Ottawa XPress, November 24, 2005

Rags to reconciliation

By: Jennifer Ball

At the least, Irish playwright Marie Jones's play Stones in His Pockets is a flippant, delightful poke in the ribs of the Hollywood machine.

At its best, its parlance captures the levelling effect that inhospitable social situations can have on the hopes and dreams of individuals.

Set in a small rural Irish community not dissimilar to her home, Jones imbues the play with a humouring insouciance, one that is perhaps in reaction to her own experience as an actor in films shot in Ireland, including the respectable 1993 Daniel Day-Lewis vehicle In the Name of the Father.

Here she works up the contrast between brash Hollywood types and locals, who can nary afford the price of film admission, by including a touching narrative about the suicide of a local lad whose funeral the film extras are forced to miss in an effort to keep the film on budget.

These callous Tinseltown types and a whole host of others are spirited onto the stage by the characters of two extras working on the film production: Jake Quinn (the Stratford veteran Jonathan Goad) and Charlie Conlon (Ottawa-based actor and writer Pierre Brault).

"Jake and Charlie, and of course Sean - the boy who commits suicide -all have visions of stardom," Goad lets on, "but when they look at their own life this becomes very unrealistic."

Both of them get caught up in the desire for celebrity, or as Goad describes it "the life of fame and riches," but they are quickly brought back down to earth by other characters on the set whose auras and shortcomings simply strengthen their sense of futility.
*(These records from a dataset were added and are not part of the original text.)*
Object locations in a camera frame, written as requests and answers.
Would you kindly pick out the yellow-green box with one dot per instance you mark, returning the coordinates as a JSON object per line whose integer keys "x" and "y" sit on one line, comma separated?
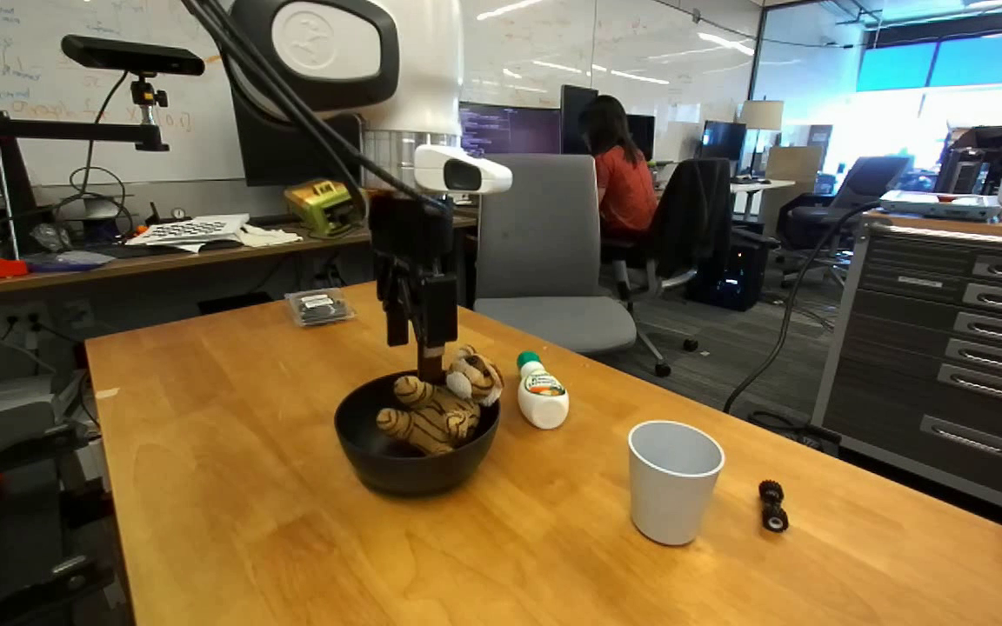
{"x": 318, "y": 205}

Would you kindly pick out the lit computer monitor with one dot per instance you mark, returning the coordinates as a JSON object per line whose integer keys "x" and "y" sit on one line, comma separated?
{"x": 513, "y": 130}

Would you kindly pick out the long wooden back desk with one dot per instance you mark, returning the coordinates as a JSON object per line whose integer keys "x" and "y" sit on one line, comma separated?
{"x": 120, "y": 264}

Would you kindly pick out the tiger plush toy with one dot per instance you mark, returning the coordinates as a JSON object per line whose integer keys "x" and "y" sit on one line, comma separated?
{"x": 435, "y": 419}

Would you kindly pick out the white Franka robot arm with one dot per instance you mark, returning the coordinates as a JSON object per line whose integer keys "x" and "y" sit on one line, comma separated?
{"x": 332, "y": 45}

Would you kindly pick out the black camera boom stand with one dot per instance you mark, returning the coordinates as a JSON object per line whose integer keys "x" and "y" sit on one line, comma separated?
{"x": 49, "y": 130}

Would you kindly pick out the black bar camera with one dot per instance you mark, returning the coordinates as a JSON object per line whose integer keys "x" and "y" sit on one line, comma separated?
{"x": 129, "y": 53}

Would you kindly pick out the white bottle green cap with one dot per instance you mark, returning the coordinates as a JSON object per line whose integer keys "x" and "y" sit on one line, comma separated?
{"x": 545, "y": 400}

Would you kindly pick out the dark drawer tool cabinet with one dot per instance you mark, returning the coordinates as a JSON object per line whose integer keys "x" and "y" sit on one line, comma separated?
{"x": 956, "y": 358}

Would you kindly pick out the black bowl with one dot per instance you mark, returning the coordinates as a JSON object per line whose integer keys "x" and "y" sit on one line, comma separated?
{"x": 410, "y": 474}

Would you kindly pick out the black office chair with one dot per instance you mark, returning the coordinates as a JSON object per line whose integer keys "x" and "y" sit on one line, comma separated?
{"x": 686, "y": 228}

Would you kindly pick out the white plastic cup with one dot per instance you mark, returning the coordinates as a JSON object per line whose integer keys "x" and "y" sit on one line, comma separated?
{"x": 674, "y": 490}

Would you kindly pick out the grey padded chair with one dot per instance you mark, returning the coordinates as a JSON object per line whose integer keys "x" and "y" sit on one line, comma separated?
{"x": 542, "y": 237}

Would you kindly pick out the dark monitor behind person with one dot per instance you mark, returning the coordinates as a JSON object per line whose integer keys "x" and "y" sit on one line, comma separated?
{"x": 638, "y": 130}

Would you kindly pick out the black computer tower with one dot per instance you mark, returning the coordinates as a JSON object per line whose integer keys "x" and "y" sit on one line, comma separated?
{"x": 733, "y": 269}

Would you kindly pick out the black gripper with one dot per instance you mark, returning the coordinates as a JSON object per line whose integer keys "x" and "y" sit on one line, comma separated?
{"x": 413, "y": 237}

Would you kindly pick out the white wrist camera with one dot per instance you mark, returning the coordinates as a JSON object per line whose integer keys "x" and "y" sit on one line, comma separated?
{"x": 461, "y": 175}

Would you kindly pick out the small black double wheel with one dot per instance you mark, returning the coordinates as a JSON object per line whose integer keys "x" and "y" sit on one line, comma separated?
{"x": 773, "y": 504}

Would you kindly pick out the large black monitor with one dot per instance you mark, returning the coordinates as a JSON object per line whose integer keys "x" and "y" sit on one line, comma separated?
{"x": 295, "y": 142}

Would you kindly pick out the clear plastic bag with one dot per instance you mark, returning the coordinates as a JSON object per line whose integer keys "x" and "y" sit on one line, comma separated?
{"x": 320, "y": 307}

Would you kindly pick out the dark mesh office chair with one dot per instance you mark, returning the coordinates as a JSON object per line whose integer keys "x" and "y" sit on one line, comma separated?
{"x": 845, "y": 211}

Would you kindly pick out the stack of papers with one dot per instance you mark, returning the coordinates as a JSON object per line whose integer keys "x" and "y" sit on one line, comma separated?
{"x": 209, "y": 229}

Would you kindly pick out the seated person red shirt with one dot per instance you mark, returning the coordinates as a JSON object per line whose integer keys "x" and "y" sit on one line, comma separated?
{"x": 629, "y": 186}

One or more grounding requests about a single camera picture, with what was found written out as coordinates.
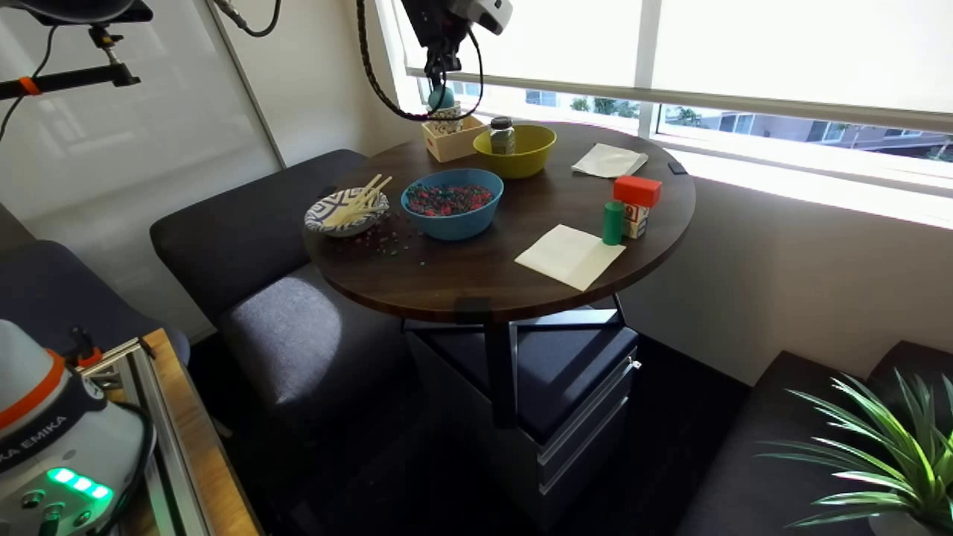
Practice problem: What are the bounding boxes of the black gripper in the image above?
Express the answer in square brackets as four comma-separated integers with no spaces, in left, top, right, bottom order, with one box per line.
[399,0,470,94]

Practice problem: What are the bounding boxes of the blue measuring cup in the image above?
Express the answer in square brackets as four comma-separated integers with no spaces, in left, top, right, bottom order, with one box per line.
[426,81,463,115]

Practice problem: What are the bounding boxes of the yellow bowl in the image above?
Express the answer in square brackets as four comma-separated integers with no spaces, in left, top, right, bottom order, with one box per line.
[470,123,563,184]

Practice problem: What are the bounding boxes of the colourful cereal heap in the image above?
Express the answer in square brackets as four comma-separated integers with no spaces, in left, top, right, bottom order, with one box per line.
[409,182,499,221]

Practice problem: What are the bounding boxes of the blue bowl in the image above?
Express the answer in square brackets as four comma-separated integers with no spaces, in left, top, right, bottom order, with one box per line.
[397,164,510,243]

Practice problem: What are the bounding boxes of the scattered cereal pieces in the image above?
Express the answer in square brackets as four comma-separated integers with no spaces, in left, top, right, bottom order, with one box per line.
[367,221,433,268]

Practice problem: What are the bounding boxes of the cream wooden box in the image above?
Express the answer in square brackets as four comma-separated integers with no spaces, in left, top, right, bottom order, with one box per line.
[421,112,491,167]

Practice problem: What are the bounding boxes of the glass jar with dark lid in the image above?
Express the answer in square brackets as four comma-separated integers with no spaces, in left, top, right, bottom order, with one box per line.
[487,112,522,158]

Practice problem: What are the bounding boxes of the cream plastic knife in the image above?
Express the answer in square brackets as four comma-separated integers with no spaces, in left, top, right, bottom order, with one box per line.
[333,172,397,230]

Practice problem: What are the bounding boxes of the cream plastic spoon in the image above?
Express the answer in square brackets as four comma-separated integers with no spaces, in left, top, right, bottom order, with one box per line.
[326,169,387,222]

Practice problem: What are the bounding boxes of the cream plastic fork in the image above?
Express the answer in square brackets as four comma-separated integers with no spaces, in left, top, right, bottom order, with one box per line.
[320,188,372,231]

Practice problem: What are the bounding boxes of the white paper napkin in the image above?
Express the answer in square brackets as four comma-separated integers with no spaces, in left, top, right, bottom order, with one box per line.
[569,139,653,184]
[513,221,630,295]

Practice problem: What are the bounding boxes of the blue patterned paper plate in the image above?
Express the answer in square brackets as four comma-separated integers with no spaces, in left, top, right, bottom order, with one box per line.
[300,184,394,240]

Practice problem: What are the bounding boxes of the red toy block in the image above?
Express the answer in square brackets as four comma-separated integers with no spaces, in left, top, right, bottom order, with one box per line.
[612,172,668,240]

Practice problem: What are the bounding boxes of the green toy cylinder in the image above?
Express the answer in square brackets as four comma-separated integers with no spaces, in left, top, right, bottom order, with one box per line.
[600,200,633,248]

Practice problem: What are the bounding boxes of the dark upholstered sofa seat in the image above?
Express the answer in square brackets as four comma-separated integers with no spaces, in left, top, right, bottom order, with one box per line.
[146,146,426,472]

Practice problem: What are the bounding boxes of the black table leg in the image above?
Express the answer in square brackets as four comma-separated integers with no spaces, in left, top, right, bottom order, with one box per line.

Included in this category are Caroline Giovanni, a completely untalented but glamorous movie star not above a few love affairs with the locals, and the soused Old Mickey, who is still living off his glory days as an extra on Graham Greene's The Quiet Man, some 50-odd years later.

In portraying them and 13 others, Brault and Goad unveil Jones's skill in creating chewy and ripe Irish patois that belies the men's confusion when they try to reconcile the excesses of celebrity with their own ambitions.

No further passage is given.